__Exercise__. Work through the material below and tally the lines holding "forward"; only the tally should be returned.

__Provided data__.
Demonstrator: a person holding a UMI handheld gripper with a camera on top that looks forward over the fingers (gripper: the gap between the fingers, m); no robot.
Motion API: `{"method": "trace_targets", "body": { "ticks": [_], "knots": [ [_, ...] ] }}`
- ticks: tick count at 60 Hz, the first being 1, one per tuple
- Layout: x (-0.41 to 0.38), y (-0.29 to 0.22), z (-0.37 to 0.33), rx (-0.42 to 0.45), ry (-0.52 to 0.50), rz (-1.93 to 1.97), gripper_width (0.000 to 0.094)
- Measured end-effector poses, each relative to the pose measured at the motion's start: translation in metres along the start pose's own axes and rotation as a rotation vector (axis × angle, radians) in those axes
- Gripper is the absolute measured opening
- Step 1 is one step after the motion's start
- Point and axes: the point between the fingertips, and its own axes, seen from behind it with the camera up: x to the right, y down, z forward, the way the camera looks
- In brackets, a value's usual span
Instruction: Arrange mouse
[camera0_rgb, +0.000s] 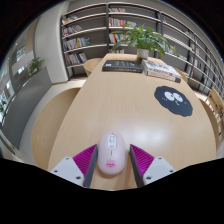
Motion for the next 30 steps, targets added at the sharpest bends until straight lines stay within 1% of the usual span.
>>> {"method": "trace_targets", "body": {
  "ticks": [2,3,5,14,16,26,30],
  "knots": [
    [-0.001,-0.002,0.001,-0.002,0.004,-0.005,0.0550],
    [-0.001,-0.002,0.002,-0.003,0.004,-0.005,0.0487],
    [0.001,-0.004,0.007,-0.004,0.006,0.000,0.0479],
    [0.003,0.000,0.006,-0.050,0.027,0.026,0.0335],
    [0.003,0.000,0.006,-0.057,0.023,0.017,0.0313],
    [0.001,0.002,-0.009,-0.103,-0.018,-0.012,0.0311],
    [0.006,-0.025,-0.029,-0.059,-0.030,-0.042,0.0311]
  ]
}}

__Result for this exercise__. 2